### Problem statement:
Return, word for word, only the lines of the data below that lie between the line with "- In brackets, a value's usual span" and the line with "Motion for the", those two lines included.

### Raw data:
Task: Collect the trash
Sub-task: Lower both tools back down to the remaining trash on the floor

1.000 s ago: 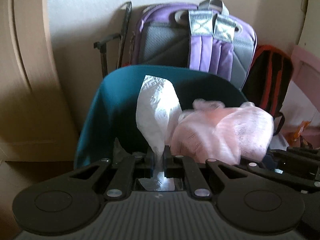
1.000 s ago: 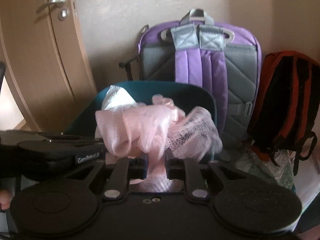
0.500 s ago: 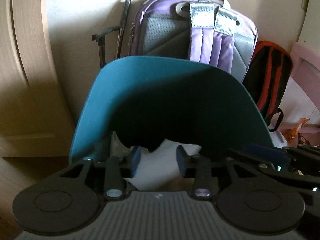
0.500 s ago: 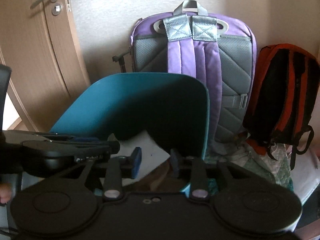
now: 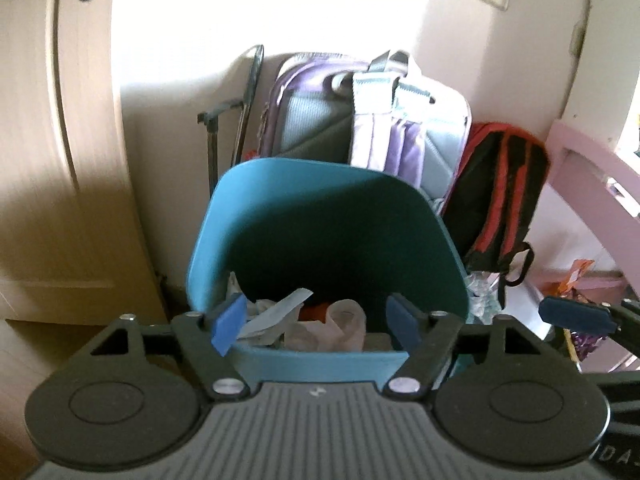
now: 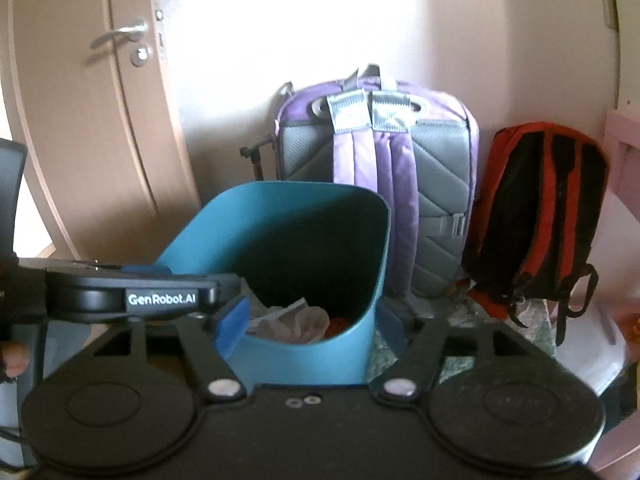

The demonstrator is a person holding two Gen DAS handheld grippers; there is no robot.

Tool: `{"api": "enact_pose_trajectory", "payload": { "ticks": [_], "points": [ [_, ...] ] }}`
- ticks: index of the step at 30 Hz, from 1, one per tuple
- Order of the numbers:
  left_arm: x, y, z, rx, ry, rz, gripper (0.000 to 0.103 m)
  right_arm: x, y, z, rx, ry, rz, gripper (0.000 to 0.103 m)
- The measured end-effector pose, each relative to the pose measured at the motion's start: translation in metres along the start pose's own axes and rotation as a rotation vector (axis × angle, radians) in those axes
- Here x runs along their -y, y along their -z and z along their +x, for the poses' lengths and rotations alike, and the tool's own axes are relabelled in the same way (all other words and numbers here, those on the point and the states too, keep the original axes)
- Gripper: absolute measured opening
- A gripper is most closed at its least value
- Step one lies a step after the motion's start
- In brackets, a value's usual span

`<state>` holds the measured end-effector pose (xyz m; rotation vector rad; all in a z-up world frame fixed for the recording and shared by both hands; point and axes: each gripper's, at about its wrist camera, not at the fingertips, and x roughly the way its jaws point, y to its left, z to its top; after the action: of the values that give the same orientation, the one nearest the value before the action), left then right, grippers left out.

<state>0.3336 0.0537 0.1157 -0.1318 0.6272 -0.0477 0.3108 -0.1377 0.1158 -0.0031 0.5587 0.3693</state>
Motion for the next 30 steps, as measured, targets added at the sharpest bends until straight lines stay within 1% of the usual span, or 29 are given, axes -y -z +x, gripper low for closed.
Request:
{"api": "enact_pose_trajectory", "payload": {
  "ticks": [1,3,6,12,15,17,19,22,24,28,30],
  "points": [
    [0.001,0.003,-0.008,0.007,0.003,-0.001,0.080,-0.001,0.002,-0.007,0.007,-0.002,-0.002,0.077],
    [0.003,0.008,-0.020,0.017,0.002,0.001,0.081,-0.002,0.007,-0.023,0.022,-0.003,-0.003,0.084],
    [0.006,0.017,-0.037,0.033,0.007,0.009,0.084,-0.001,0.016,-0.043,0.033,-0.008,0.007,0.089],
    [0.008,0.042,-0.058,0.022,0.020,0.009,0.085,0.002,0.036,-0.070,0.036,-0.019,0.002,0.095],
    [0.008,0.057,-0.061,0.002,0.018,0.020,0.090,0.008,0.048,-0.078,0.032,-0.022,0.022,0.097],
    [0.008,0.069,-0.063,-0.003,0.022,0.027,0.096,0.013,0.056,-0.083,0.026,-0.024,0.036,0.099],
    [0.008,0.081,-0.063,-0.009,0.033,0.022,0.099,0.018,0.065,-0.087,0.025,-0.027,0.042,0.101],
    [0.005,0.101,-0.055,-0.056,0.059,-0.009,0.099,0.026,0.086,-0.090,0.013,-0.024,0.046,0.102],
    [0.006,0.116,-0.046,-0.084,0.072,-0.022,0.099,0.032,0.100,-0.087,-0.011,-0.021,0.056,0.102],
    [0.009,0.155,-0.019,-0.170,0.104,-0.039,0.099,0.046,0.141,-0.073,-0.081,-0.018,0.098,0.103],
    [0.010,0.177,-0.002,-0.219,0.103,-0.043,0.099,0.053,0.165,-0.060,-0.133,-0.014,0.120,0.103]
  ]
}}
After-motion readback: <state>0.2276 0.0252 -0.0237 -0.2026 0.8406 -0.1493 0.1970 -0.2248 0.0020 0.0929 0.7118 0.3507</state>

### Task answer:
- In brackets, a value's usual span

`<state>` holds the measured end-effector pose (xyz m; rotation vector rad; all in a z-up world frame fixed for the recording and shared by both hands; point and axes: each gripper's, at about its wrist camera, not at the fingertips, and x roughly the way its jaws point, y to its left, z to its top; after the action: of the values that give the same orientation, the one nearest the value before the action), left then right, grippers left out.

<state>0.3336 0.0537 0.1157 -0.1318 0.6272 -0.0477 0.3108 -0.1377 0.1158 -0.0031 0.5587 0.3693</state>
Motion for the next 30 steps, as measured, targets added at the sharpest bends until straight lines stay within 1% of the usual span, or 29 are given, axes -y -z +x, gripper low for closed.

This exercise requires no further response.